Show all lines containing "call" from the data below.

PROVIDED MATERIAL »
++++

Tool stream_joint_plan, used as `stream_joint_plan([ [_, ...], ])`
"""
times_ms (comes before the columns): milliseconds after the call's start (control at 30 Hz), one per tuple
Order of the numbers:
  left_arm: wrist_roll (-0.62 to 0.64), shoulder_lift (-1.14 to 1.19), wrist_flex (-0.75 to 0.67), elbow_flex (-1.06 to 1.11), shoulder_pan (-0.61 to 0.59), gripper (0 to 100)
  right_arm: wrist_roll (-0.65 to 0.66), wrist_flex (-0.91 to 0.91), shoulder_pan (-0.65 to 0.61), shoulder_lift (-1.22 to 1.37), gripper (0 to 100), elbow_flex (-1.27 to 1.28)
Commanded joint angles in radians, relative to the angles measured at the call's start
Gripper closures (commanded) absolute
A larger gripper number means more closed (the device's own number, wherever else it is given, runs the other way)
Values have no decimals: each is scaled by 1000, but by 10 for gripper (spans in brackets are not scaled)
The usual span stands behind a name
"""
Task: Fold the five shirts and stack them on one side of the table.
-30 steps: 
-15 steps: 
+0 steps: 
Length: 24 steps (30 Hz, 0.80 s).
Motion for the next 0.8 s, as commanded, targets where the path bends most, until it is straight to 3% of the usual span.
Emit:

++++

SOLUTION TO THIS PROBLEM »
times_ms (comes before the columns): milliseconds after the call's start (control at 30 Hz), one per tuple
Commanded joint angles in radians, relative to the angles measured at the call's start

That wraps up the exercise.